The new home of the James family is quite a contrast to the one in which they’ve been living for the last five years. It’s Hawaiian modern, a style Betty loves. It’s an eight-room house that could be duplicated in most communities for around $35,000, and it’s perched on a hill, looking down toward Beverly Hills. Unfortunately for the visiting tourists, there’ll be no more picnics on the front lawn. Not that Betty and Harry want to be inhospitable. They just want a little more privacy, which is now provided by an electric gate which only opens on signal.
The pin-up Queen of Hollywood hasn’t abdicated. “People keep asking me about my next picture.
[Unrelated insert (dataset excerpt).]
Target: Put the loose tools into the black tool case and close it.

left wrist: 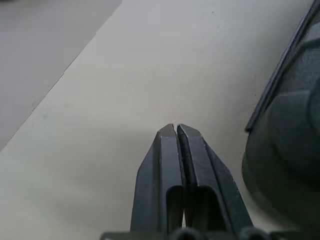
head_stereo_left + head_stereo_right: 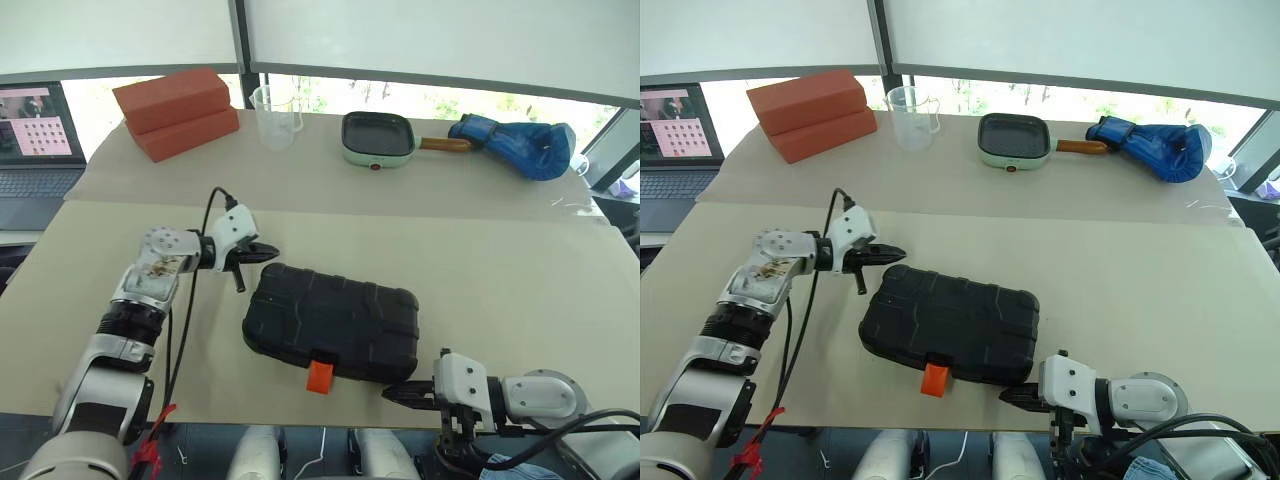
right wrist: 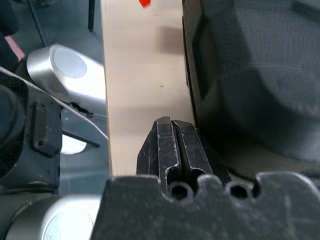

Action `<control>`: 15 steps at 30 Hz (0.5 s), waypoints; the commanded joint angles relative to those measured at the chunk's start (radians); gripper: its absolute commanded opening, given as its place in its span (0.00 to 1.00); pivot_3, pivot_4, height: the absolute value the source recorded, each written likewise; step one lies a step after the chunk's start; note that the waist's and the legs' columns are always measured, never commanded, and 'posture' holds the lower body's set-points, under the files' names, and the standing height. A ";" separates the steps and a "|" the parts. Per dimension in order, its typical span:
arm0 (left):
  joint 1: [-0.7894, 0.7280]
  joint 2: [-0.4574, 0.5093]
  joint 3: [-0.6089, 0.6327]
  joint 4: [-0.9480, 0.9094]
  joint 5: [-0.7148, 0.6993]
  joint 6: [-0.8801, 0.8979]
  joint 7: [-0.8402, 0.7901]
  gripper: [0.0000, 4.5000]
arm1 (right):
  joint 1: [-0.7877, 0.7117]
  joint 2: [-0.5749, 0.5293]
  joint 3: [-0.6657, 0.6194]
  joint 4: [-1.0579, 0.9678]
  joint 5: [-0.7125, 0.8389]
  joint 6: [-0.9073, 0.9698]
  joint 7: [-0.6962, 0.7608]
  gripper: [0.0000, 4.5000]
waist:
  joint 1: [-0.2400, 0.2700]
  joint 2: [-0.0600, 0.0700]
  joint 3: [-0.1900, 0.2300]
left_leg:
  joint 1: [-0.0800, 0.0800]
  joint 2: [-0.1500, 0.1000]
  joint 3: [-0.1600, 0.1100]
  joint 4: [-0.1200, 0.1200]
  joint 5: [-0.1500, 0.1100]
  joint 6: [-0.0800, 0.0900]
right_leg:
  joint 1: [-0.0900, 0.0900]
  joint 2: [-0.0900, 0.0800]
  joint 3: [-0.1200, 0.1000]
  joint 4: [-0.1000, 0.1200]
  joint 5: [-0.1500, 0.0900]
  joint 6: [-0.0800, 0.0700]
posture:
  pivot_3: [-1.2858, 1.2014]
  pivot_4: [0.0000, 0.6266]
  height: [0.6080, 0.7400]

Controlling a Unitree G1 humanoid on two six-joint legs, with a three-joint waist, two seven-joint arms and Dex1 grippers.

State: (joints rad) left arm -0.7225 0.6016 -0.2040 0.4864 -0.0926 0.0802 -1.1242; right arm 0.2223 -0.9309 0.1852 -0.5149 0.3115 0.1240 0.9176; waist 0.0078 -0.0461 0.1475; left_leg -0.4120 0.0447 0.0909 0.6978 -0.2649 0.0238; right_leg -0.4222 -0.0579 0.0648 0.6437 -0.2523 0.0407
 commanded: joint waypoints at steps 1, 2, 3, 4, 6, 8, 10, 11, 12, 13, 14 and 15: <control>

I think Three For The Show is a good one. I don’t have another one right now, but don’t think I haven’t had offers, because I have. Some from television. Like the one from Colgate—oh my! But my feeling right now is, why should I? I know when the time is ripe whether it’s with Harry or alone there’ll be a lot of people who’ll help make it good. Right now I don’t want to rush into that. What a magnificent egg you could lay on TV!
“I know I’m a bit of a disappointment when it comes to living up to the gossip stories that circulate every now and then, but honest—I’m happy, and so are Harry and the children. I’m just a dame who never had it so good!”
Yes, there’s nothing like a dame—and nothing approaching the dame named Betty Grable!